I am interested to find out more about ALTER TABLE ALTER COLUMN SET STORAGE
feature and how is that related to compression.

As far as I understood this is related to an active development branch,
called MOSAIC which was never merged with any of the previous MonetDB
versions. Obviously, compression is an important feature columnar databases
are providing for data storage and manipulation. A module like MOSAIC that
seems to allow several compression techniques, would be an interesting
option.
Yes, compression a.k.a. Mosaic is a going to be a new feature in MonetDB. Although the feature won't be included in the upcoming November release. Most likely, you can expect the feature in the first release after the November release. But Mosaic is a somewhat big undertaking. our current road map is probably covering multiple future MonetDB releases before all envisioned compression features are available in MonetDB. The first milestone in the current road map is to apply a single compression technique on an entire column. But one of the next milestone is to partition a column into variable-sized compression blocks. Within each block a particular compression is applied.
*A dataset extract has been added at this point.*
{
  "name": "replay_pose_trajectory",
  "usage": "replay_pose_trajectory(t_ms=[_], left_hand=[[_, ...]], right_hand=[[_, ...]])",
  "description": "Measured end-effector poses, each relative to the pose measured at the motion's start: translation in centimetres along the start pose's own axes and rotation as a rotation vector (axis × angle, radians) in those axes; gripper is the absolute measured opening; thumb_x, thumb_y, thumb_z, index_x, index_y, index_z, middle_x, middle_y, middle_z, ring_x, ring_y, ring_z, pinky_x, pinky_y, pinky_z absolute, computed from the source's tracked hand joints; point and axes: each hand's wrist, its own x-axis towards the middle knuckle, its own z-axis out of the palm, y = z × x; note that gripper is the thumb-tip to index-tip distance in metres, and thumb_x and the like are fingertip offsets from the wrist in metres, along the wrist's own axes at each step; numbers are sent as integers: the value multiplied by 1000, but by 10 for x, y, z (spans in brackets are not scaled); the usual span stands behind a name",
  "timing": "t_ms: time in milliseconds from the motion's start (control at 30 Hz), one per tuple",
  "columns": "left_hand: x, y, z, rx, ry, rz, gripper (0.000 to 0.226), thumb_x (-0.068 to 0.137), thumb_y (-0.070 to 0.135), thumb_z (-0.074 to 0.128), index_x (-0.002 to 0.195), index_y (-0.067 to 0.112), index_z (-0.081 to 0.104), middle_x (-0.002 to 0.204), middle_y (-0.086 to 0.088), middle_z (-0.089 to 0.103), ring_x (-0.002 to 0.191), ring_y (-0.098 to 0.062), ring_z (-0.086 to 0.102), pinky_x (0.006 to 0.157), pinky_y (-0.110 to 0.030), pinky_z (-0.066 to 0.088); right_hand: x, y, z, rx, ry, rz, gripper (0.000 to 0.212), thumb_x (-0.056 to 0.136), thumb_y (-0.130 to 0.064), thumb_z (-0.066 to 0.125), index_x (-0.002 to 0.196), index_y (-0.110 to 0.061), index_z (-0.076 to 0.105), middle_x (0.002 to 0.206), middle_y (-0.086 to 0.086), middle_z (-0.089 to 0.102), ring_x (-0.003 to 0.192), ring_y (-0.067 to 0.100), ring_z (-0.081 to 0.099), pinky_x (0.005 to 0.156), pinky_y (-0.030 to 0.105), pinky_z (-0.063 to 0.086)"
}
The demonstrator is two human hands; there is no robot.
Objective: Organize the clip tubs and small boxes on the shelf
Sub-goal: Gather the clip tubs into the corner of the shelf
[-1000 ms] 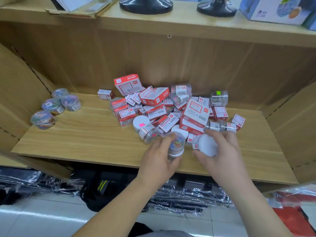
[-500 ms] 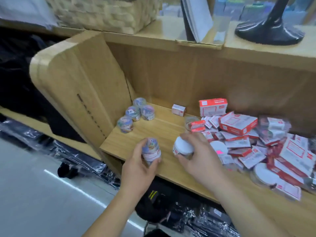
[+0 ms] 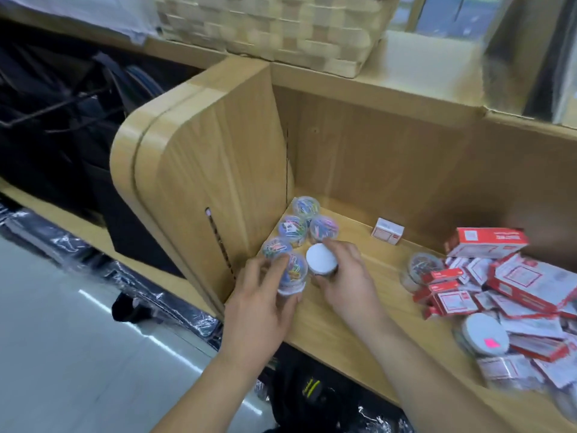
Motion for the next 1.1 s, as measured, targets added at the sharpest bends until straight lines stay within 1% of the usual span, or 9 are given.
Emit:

First question I have: Can MOSAIC extension be used (sources added and
custom compiled) with success for any of its proposed codecs with any of
the newest versions (Apr2019 +). I mean without affecting any of embedded,
capi, rapi and pyapi modules, which all exchange data with external
libraries.
If by this you mean you want to import the mosaic module as an external library into an existing release out of the box, then the answer is no. There are some slight modifications in the GDK layer to accommodate the Mosaic module. And to interact with it from SQL, there are also some code changes in the SQL layer. But besides those dependencies, I don't expect any issue with the particular (x)api frameworks. But nothing is guaranteed obviously. It sounds like you want to hack-back port it into custom builds of earlier releases. I wouldn't give it a zero change of success but I do wish you much luck :)
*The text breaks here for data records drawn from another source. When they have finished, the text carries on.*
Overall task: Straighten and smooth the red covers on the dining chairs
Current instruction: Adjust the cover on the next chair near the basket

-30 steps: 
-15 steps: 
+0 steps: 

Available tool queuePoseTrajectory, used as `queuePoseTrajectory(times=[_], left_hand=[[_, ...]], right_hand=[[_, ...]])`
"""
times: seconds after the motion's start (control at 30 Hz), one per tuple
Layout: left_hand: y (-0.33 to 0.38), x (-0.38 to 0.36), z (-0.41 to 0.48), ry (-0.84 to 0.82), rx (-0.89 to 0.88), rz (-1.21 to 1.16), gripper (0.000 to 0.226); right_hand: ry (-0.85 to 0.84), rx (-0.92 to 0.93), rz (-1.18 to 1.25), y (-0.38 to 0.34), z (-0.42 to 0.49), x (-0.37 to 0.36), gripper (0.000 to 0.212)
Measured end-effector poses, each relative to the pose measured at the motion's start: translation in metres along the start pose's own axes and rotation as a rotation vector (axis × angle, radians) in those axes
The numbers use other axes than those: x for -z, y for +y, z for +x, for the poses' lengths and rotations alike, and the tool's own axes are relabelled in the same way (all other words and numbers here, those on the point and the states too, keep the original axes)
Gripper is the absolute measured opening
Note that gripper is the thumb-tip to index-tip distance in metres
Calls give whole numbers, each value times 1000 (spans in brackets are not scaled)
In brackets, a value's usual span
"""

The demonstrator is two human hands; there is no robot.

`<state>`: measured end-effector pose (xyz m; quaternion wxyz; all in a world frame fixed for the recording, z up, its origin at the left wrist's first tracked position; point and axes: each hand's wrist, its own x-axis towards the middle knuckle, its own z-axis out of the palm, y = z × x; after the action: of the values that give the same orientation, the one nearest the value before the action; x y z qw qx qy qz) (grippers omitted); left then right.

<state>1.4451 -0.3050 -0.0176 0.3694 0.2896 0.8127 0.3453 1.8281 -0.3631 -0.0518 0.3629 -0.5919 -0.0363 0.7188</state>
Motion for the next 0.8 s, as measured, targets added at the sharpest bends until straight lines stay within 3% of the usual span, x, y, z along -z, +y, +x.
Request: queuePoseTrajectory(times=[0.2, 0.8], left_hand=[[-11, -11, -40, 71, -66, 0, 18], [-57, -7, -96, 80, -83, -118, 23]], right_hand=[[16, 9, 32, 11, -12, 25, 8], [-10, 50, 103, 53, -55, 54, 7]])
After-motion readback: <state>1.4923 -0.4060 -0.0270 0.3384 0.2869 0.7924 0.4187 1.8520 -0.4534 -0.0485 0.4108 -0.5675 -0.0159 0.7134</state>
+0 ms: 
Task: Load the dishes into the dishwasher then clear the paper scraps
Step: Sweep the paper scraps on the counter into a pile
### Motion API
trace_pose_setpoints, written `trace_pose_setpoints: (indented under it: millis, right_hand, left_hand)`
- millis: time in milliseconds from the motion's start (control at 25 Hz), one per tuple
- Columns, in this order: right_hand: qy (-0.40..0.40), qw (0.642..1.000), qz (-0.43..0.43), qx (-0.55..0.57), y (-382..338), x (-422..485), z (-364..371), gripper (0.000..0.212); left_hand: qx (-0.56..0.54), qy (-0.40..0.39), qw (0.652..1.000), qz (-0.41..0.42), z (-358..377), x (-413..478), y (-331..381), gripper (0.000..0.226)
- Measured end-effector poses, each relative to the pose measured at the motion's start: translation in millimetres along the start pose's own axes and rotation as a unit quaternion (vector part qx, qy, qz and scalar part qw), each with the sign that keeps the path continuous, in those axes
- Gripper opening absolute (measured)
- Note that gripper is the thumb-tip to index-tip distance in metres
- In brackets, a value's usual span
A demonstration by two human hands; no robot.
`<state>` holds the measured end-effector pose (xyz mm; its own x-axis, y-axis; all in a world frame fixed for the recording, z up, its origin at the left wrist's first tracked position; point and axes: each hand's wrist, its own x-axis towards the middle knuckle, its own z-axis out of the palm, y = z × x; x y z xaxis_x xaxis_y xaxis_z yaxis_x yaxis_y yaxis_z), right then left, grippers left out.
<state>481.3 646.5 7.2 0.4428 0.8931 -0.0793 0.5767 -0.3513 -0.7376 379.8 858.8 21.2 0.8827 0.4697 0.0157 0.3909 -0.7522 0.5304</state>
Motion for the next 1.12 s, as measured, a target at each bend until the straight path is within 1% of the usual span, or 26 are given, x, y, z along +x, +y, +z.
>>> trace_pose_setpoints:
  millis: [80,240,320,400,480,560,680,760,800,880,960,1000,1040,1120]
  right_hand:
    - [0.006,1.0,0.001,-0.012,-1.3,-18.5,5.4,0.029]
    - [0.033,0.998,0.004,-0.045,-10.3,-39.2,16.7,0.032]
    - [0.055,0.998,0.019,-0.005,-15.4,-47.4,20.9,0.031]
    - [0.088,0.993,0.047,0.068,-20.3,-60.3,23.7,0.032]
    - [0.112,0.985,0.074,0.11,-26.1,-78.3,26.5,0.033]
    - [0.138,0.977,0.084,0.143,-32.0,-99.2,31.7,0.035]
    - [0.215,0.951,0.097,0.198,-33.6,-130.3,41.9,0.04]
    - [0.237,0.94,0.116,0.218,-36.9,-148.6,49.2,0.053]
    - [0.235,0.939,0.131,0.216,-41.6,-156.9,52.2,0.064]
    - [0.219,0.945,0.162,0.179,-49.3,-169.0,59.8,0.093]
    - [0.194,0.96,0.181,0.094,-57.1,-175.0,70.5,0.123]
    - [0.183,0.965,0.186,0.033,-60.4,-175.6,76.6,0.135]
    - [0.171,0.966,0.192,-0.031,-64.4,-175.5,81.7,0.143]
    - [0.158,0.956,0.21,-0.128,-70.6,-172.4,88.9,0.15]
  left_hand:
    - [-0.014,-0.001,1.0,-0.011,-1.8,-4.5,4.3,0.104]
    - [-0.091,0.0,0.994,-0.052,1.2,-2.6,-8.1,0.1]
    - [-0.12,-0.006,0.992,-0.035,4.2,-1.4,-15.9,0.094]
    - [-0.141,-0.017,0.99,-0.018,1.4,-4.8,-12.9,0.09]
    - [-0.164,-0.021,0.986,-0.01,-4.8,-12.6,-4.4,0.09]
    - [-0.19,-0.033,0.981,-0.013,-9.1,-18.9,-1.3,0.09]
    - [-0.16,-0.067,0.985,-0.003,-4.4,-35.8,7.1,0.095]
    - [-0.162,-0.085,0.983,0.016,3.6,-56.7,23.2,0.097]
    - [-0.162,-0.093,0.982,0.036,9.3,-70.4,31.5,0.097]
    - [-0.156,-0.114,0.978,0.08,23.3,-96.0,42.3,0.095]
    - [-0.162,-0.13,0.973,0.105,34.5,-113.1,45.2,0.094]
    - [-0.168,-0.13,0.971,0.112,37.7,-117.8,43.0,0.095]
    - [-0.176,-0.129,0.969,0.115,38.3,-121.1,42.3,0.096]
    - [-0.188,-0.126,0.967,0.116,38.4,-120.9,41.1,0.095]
A quick read of MOSAIC code made me understand that this compression can be
applied only on readonly PERSISTENT columns. That means that I would loose
the major benefit of compression that I mostly need during importing stage.
Sure I can imagine a controlled batching import scheme that would append
data to tables and when it reaches certain threshold table is made
readonly, then compressed, then added to a merged table, but this looks
quite of a scenario. Am I wrong, can MOSAIC be used in a different scenario?
Your observation about the joint life cycle of a Mosaic structure and its original column file is correct: currently Mosaic adds a compressed representation next to the existing uncompressed column. For the first milestone on the Mosaic road map we want to successfully apply compression on READ-ONLY pre-existing columns where the purpose of compression is to potentially accelerate analytical queries on these columns. However we are still looking into potentially freeing the uncompressed column once a compressed Mosaic heap is available. This would accommodate compression for the more traditional sake of limiting memory- and/or disk footprint.

I can understand reasons behind compressing only PERSISTENT bats, yet I am
wondering if TRANSIENT bats can also benefit from it especially for 1.
result building stage (server-client or embedded version) or 2. for remote
connections when data is transferred for merging operations.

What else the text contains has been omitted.